SCENE & HEARD: To quote Postmedia journalist Lori Culbert in a riveting article published in the Vancouver Sun in November, 2017: “The 350 square foot, two-bedroom apartment is a cramped, no-frills space, but it provided a safe place for cabinet-minister-to-be Shane Simpson, his little sister and his mother when they desperately needed a home”.

Today, 50 years later, The Honourable Shane Simpson – born and raised in East Vancouver – is Minister of Social Development and Poverty Reduction of British Columbia.

It is particularly fitting that he is representing the B.C. government this afternoon as guest presenter for the 72nd running of the $100,000 BC Premiers Stakes, considering the fact he has lived, worked and been engaged in community building activities in East Vancouver since 1971.

Mr. Simpson (“please, call me Shane”) was on hand in 2011 for the opening of the Hastings Park Childcare Centre funded and built by Hastings Racecourse and Great Canadian Gaming Corporation.

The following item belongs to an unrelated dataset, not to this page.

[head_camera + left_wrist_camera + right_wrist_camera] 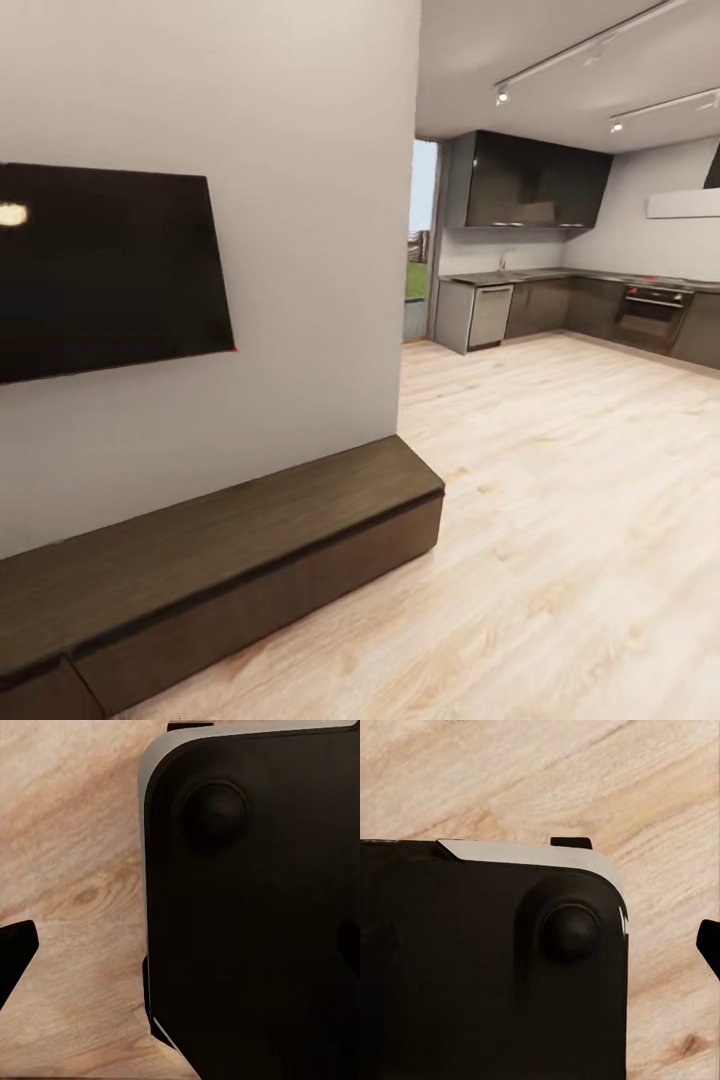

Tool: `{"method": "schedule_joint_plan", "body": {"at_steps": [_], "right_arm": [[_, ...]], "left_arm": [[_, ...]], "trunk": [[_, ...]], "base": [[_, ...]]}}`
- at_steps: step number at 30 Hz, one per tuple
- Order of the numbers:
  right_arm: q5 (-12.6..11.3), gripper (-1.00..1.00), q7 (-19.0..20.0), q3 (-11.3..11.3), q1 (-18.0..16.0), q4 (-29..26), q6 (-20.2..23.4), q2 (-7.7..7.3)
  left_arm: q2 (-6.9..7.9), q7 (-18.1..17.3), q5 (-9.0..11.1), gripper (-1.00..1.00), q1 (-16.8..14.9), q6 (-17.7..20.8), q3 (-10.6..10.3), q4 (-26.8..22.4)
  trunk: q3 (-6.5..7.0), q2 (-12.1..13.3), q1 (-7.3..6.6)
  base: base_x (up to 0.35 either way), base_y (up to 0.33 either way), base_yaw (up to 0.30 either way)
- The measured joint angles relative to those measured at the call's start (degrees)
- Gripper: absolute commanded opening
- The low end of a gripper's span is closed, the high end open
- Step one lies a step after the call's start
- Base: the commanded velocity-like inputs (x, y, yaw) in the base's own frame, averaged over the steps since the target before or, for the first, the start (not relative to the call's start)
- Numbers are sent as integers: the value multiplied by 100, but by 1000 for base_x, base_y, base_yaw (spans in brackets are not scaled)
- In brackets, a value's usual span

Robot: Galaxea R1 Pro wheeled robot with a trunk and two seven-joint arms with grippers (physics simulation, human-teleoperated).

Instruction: Place each of the two pumpkins and all three candles from the living room inside a cabinet in the living room (use any cabinet), then make sure every cabinet is closed, and position the cauldron so it is next to a table in the living room.

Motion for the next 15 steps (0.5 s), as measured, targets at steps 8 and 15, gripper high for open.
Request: {"method": "schedule_joint_plan", "body": {"at_steps": [8, 15], "right_arm": [[6, 100, 1, 0, 2, 0, 1, 4], [8, 100, 4, 0, 1, 0, 4, 1]], "left_arm": [[0, 0, 0, 100, 0, 1, 0, 0], [0, 0, 0, 100, 0, 1, 0, 0]], "trunk": [[0, 0, 0], [0, 0, 0]], "base": [[0, 0, 277], [0, 0, 277]]}}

It is one of five Kiwassa Neighbourhood House operations in the Hastings Sunrise Community and was singled out last month for a Child Care Award of Excellence by the Minister of State for Child Care and the Minister of Children and Family Development.

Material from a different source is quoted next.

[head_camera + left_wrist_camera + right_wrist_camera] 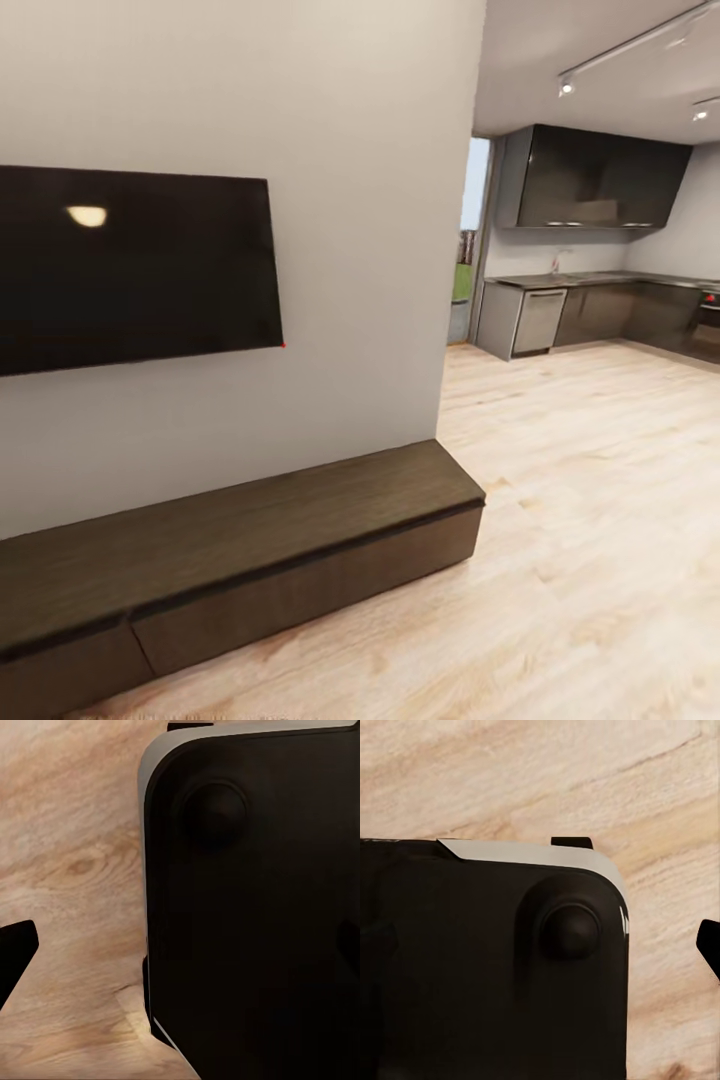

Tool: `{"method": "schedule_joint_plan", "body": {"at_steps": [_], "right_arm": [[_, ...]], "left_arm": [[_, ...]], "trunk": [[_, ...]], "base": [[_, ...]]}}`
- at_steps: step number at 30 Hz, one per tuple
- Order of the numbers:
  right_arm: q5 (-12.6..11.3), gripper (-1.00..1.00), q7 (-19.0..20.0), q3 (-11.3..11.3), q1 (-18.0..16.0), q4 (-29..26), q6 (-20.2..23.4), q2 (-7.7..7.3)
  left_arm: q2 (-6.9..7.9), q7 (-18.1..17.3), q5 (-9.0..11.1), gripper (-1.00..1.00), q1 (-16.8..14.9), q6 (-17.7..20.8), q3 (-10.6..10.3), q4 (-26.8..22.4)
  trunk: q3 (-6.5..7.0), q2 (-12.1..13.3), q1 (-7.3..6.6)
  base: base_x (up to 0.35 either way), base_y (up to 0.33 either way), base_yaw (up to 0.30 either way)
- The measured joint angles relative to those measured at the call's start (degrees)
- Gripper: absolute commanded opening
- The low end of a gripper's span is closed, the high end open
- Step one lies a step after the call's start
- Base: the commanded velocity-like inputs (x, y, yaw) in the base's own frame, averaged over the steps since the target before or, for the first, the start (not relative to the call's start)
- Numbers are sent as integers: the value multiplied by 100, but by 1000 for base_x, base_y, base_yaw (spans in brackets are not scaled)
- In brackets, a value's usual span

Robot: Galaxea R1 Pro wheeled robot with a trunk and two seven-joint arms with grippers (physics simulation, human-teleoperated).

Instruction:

“Addressing housing and child care are long-term projects,” Simpson says. “We are not going to end poverty, but we can make it better. We can reduce the numbers and we can make life better for people.”

That has been this man’s mission – the “politician who has risen out of poverty” – since he was an 18-year-old working with single mothers determined to build a community centre in East Vancouver.

“We need to turn our attentions to the cycle of poverty and about how we break that,” Simpson says. “It is all about creating opportunities for people to move forward.”

Today we say “welcome home, Shane … welcome home to Hastings”.